TASK DETAILS: Transcribe the listing word for word. Begin at its first line and end with the line containing "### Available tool".

EXERCISE MATERIALS:

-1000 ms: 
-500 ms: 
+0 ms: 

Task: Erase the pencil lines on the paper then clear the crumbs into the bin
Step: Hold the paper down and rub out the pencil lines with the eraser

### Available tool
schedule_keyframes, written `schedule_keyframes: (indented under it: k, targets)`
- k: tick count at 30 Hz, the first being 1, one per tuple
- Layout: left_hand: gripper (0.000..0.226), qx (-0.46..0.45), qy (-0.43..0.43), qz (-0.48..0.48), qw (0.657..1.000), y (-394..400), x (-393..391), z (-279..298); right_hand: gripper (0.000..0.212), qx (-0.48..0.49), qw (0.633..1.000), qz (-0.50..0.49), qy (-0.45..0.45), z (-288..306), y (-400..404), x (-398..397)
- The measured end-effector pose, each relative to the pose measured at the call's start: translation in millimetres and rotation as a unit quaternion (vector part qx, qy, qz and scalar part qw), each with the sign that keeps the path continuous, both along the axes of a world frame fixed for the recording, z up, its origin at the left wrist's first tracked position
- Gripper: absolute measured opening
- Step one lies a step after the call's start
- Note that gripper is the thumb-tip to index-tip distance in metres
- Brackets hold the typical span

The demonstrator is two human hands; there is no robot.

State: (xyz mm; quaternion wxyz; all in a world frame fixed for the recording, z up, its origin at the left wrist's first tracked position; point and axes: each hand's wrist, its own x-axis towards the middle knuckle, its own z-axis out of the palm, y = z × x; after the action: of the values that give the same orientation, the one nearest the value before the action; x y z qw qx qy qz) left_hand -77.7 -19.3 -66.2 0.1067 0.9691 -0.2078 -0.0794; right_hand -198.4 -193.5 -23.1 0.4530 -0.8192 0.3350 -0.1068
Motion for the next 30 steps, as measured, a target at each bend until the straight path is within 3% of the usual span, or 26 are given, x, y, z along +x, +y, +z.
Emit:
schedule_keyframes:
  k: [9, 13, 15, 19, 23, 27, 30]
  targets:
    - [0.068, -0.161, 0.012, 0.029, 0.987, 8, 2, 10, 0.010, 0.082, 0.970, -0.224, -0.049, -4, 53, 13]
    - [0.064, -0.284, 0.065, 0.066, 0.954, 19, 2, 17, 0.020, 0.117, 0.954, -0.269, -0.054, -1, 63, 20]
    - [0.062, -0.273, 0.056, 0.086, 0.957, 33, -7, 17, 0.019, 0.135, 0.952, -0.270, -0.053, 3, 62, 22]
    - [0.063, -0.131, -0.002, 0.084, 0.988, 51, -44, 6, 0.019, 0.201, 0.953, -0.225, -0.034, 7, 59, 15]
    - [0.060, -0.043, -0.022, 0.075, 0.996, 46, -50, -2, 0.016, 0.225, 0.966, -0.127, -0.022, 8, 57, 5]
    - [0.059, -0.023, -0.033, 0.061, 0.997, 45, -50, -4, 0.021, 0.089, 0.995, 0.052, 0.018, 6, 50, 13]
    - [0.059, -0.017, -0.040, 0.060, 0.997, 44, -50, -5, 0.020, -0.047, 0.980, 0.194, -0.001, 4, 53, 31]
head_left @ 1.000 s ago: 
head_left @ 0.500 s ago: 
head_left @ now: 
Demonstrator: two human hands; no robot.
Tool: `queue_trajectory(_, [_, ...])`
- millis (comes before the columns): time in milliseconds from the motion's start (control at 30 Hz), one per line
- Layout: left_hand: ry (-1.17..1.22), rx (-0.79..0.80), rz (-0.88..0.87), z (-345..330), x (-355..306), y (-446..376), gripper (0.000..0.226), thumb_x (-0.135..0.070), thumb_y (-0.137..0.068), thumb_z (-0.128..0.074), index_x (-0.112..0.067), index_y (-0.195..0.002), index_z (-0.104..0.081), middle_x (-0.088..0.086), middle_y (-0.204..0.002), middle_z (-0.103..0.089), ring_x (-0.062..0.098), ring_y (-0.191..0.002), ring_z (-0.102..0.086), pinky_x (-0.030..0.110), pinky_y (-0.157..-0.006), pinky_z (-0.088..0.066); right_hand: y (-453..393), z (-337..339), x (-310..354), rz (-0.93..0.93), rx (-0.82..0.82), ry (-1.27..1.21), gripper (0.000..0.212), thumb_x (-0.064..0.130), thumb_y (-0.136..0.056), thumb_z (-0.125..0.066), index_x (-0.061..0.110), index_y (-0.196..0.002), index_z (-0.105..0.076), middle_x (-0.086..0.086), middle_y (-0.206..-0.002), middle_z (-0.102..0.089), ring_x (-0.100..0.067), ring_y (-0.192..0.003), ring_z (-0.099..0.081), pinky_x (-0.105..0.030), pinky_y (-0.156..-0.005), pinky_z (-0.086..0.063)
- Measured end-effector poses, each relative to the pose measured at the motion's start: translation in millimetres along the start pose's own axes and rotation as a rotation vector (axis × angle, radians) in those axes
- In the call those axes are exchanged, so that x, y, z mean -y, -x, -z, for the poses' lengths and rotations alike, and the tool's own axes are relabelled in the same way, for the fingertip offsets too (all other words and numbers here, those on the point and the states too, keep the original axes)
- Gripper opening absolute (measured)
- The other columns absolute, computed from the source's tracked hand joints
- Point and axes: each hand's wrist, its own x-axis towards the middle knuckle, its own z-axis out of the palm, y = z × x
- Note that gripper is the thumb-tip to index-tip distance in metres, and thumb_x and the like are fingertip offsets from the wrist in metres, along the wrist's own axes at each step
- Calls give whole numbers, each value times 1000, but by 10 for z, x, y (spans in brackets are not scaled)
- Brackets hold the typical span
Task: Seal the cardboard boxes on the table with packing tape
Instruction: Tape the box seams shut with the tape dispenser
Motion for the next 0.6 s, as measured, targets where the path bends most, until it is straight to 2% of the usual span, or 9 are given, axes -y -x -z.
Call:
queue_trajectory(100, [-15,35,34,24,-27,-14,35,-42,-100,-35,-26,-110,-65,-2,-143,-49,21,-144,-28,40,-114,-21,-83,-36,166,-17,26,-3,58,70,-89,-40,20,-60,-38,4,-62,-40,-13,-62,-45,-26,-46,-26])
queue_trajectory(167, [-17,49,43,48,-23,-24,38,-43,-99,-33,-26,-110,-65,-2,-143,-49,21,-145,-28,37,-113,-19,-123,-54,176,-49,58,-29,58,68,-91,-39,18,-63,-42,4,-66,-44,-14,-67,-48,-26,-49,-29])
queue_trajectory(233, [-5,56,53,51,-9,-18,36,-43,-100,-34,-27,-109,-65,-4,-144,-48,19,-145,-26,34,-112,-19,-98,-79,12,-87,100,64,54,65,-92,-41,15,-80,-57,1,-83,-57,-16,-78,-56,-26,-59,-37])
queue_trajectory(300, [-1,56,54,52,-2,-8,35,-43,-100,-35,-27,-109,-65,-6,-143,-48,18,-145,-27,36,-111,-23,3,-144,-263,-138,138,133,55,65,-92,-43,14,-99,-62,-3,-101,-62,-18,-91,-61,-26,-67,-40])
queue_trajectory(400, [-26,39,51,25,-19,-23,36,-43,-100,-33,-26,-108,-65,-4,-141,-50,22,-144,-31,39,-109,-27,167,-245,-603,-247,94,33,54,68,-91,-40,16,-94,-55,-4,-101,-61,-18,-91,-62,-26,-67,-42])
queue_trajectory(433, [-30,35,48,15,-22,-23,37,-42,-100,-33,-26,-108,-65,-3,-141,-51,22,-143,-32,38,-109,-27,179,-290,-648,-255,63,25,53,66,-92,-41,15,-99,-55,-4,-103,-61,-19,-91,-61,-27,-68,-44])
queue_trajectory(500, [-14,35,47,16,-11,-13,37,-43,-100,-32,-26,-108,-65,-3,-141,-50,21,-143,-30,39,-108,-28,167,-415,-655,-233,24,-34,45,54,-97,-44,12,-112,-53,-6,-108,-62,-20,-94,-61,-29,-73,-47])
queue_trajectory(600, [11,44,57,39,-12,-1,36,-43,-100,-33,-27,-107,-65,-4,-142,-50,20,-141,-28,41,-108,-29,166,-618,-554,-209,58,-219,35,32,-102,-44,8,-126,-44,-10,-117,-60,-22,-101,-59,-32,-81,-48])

RESPONSE FOR THIS EXERCISE:
-1000 ms: 
-500 ms: 
+0 ms: 

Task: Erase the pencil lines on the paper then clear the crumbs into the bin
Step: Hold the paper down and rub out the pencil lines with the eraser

### Available tool

Nothing further is needed for the answer.